この急な階段を登る気になれず、遠回りであっても山道を進むことにしました。

しばらくすると、駐車場が見えてきたので、今度こそ、もう一息で海住山寺に到着です。

しかし、これほどの山の上でありながら、なぜ 「海」 の字を付けた寺名なのか不思議に思いながら歩きづづけました。


国宝・五重塔


海住山寺五重塔

境内に入ると、五重塔が目に飛び込んできます。まわりの木々と溶け込んでいて、なんかいいなぁ。
海住山寺五重塔

海住山寺の五重塔は17.7m。屋外に立つ五重塔としては我が国で最も小さい室生寺の五重塔よりも1m高い五重塔で、裳階付きです。裳階付きの文化財では、他に法隆寺五重塔や、薬師寺三重塔があります。
また、法隆寺五重塔、室生寺五重塔、醍醐寺五重塔に次いで古いものです。

海住山寺の五重塔は、心柱が初重の天井までとなっているのが特徴です。また、裳階には壁を造らず開放しており、四天柱の間には東西南北の4面とも両開扉と付けています。

初重床下に空間があるのも特徴の一つです。

塔に納めている仏舎利には、解脱上人が後鳥羽上皇より拝領の東寺唐招の仏舎利二粒に、慈心上人が5粒を加えて安置しています。


二体の十一面観音


海住山寺の本尊は十一面観音で、本堂内陣に安置されています。像高167.9㎝の木造で、宝髻から蓮華座まで榧(かや)材の一木造りの重文です。

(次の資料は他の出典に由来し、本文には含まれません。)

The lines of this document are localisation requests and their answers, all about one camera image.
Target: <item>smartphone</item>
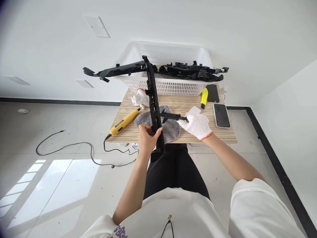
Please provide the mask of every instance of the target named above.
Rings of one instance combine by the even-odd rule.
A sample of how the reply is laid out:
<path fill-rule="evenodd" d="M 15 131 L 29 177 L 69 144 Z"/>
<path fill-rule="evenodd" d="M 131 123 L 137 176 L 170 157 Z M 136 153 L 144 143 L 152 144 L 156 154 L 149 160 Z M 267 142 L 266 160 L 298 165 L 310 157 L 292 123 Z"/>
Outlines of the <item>smartphone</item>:
<path fill-rule="evenodd" d="M 228 111 L 224 104 L 214 103 L 213 105 L 216 127 L 231 128 Z"/>
<path fill-rule="evenodd" d="M 219 102 L 219 95 L 218 95 L 217 85 L 209 84 L 209 85 L 206 86 L 206 88 L 208 90 L 207 101 Z"/>

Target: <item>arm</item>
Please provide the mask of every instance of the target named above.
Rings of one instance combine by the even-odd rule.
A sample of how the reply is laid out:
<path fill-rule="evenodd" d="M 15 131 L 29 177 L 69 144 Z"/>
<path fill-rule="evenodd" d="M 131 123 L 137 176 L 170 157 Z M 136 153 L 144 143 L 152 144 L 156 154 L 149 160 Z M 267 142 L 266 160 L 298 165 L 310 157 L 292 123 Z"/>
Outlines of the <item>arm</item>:
<path fill-rule="evenodd" d="M 249 162 L 221 141 L 215 134 L 211 134 L 202 141 L 214 151 L 235 180 L 245 179 L 252 181 L 254 178 L 258 178 L 266 182 L 264 177 Z"/>
<path fill-rule="evenodd" d="M 205 115 L 189 115 L 187 118 L 189 122 L 178 121 L 180 126 L 208 145 L 235 180 L 252 181 L 254 178 L 259 178 L 265 181 L 263 176 L 249 162 L 213 134 L 208 125 L 209 120 Z"/>
<path fill-rule="evenodd" d="M 149 135 L 151 127 L 148 125 L 139 125 L 139 130 L 139 154 L 136 157 L 136 162 L 128 184 L 112 217 L 116 225 L 119 225 L 124 219 L 135 213 L 142 206 L 149 159 L 156 145 L 156 141 L 161 134 L 162 128 L 158 129 L 154 136 Z"/>

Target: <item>black pants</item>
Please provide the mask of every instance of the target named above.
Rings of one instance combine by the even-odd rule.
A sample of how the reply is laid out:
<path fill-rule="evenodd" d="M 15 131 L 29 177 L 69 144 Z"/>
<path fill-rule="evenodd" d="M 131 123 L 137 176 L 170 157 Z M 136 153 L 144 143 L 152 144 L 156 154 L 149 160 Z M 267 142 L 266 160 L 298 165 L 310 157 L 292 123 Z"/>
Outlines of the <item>black pants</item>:
<path fill-rule="evenodd" d="M 210 200 L 205 182 L 188 154 L 186 144 L 166 144 L 162 156 L 150 163 L 143 199 L 167 187 L 197 192 Z"/>

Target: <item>black wire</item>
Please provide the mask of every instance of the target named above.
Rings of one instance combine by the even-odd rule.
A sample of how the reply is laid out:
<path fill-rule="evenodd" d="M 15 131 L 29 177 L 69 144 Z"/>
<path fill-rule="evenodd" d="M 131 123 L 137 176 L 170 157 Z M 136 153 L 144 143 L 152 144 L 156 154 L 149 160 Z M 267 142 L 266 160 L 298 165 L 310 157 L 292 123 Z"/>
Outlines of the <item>black wire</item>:
<path fill-rule="evenodd" d="M 162 233 L 162 235 L 161 235 L 161 238 L 163 237 L 163 234 L 164 234 L 164 231 L 165 231 L 165 229 L 166 229 L 166 226 L 167 226 L 167 224 L 169 224 L 169 223 L 171 223 L 171 226 L 172 226 L 172 234 L 173 234 L 173 238 L 174 238 L 174 231 L 173 231 L 173 225 L 172 225 L 172 221 L 171 221 L 171 220 L 168 220 L 168 222 L 166 223 L 166 225 L 165 225 L 165 227 L 164 227 L 164 230 L 163 230 L 163 233 Z"/>
<path fill-rule="evenodd" d="M 37 146 L 36 149 L 35 149 L 36 153 L 37 153 L 38 155 L 45 156 L 45 155 L 50 155 L 50 154 L 52 154 L 52 153 L 58 152 L 58 151 L 64 149 L 65 147 L 68 147 L 68 146 L 71 146 L 71 145 L 76 145 L 76 144 L 88 144 L 88 145 L 90 145 L 90 157 L 91 157 L 91 160 L 92 160 L 95 164 L 97 164 L 97 165 L 111 165 L 111 168 L 114 168 L 114 167 L 121 167 L 121 166 L 125 166 L 125 165 L 128 165 L 128 164 L 131 164 L 131 163 L 133 163 L 133 162 L 136 160 L 136 159 L 135 159 L 135 160 L 133 160 L 132 162 L 127 163 L 127 164 L 124 164 L 124 165 L 99 164 L 99 163 L 97 163 L 97 162 L 93 159 L 93 157 L 92 157 L 92 148 L 93 148 L 93 146 L 92 146 L 92 144 L 90 144 L 89 142 L 79 142 L 79 143 L 75 143 L 75 144 L 65 145 L 64 147 L 62 147 L 62 148 L 60 148 L 60 149 L 58 149 L 58 150 L 56 150 L 56 151 L 53 151 L 53 152 L 51 152 L 51 153 L 47 153 L 47 154 L 40 154 L 40 153 L 39 153 L 38 149 L 39 149 L 40 145 L 41 145 L 44 141 L 46 141 L 46 140 L 47 140 L 48 138 L 50 138 L 51 136 L 56 135 L 56 134 L 61 133 L 61 132 L 64 132 L 64 131 L 65 131 L 65 130 L 62 130 L 62 131 L 60 131 L 60 132 L 56 132 L 56 133 L 50 135 L 49 137 L 47 137 L 46 139 L 44 139 L 43 141 L 41 141 L 41 143 L 39 143 L 38 146 Z M 103 141 L 103 149 L 105 150 L 105 152 L 110 152 L 110 151 L 113 151 L 113 150 L 118 150 L 118 151 L 120 151 L 121 153 L 125 153 L 125 152 L 129 151 L 129 155 L 133 155 L 133 154 L 136 153 L 136 152 L 139 153 L 139 149 L 134 148 L 134 146 L 132 146 L 133 149 L 136 149 L 137 151 L 133 152 L 132 154 L 131 154 L 131 152 L 130 152 L 130 149 L 128 149 L 128 150 L 126 150 L 126 151 L 124 151 L 124 152 L 121 151 L 121 150 L 119 150 L 119 149 L 106 150 L 105 142 L 106 142 L 106 139 Z"/>

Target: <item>white plastic crate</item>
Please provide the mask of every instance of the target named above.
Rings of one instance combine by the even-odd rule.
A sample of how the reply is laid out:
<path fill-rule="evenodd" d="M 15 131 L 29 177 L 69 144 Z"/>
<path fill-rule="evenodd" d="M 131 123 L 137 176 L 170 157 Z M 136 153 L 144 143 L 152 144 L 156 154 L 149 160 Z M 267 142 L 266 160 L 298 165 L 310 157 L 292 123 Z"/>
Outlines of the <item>white plastic crate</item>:
<path fill-rule="evenodd" d="M 149 61 L 159 68 L 161 65 L 175 62 L 187 63 L 192 65 L 196 60 L 197 64 L 203 64 L 213 68 L 208 51 L 198 46 L 174 45 L 153 43 L 145 41 L 130 42 L 120 58 L 115 61 L 120 65 L 131 64 L 143 60 L 142 55 L 146 55 Z M 120 79 L 136 93 L 138 88 L 147 89 L 147 73 L 139 72 L 130 76 L 115 76 L 112 78 Z M 198 96 L 208 84 L 214 82 L 194 81 L 174 79 L 169 76 L 155 74 L 156 88 L 158 94 L 177 95 L 177 96 Z"/>

もう一体は、奈良国立博物館に寄託していますが、五重塔の開扉に合わせて里帰りして来ます。
こちらの十一面観音も一木造りの重文ですが、檀像風の造りとなっており像高は45.5㎝と小振りです。

動きを感じさえる衣文の線、気品のあるお顔が印象的です。
海住山寺の十一面観音2体

飛鳥園さんで購入した書籍「南山城の古寺」より




飯縄(いずな)大権現


海住山寺本堂

本堂


本堂内陣の十一面観音が安置されている厨子の隣に、近世の作ですが高尾山ご本尊・飯縄(いずな)大権現がいらっしゃいました。白い狐に乗っていましたが、自分は初めて見る仏さまです。どうして海住山寺に安置されているんだろうか?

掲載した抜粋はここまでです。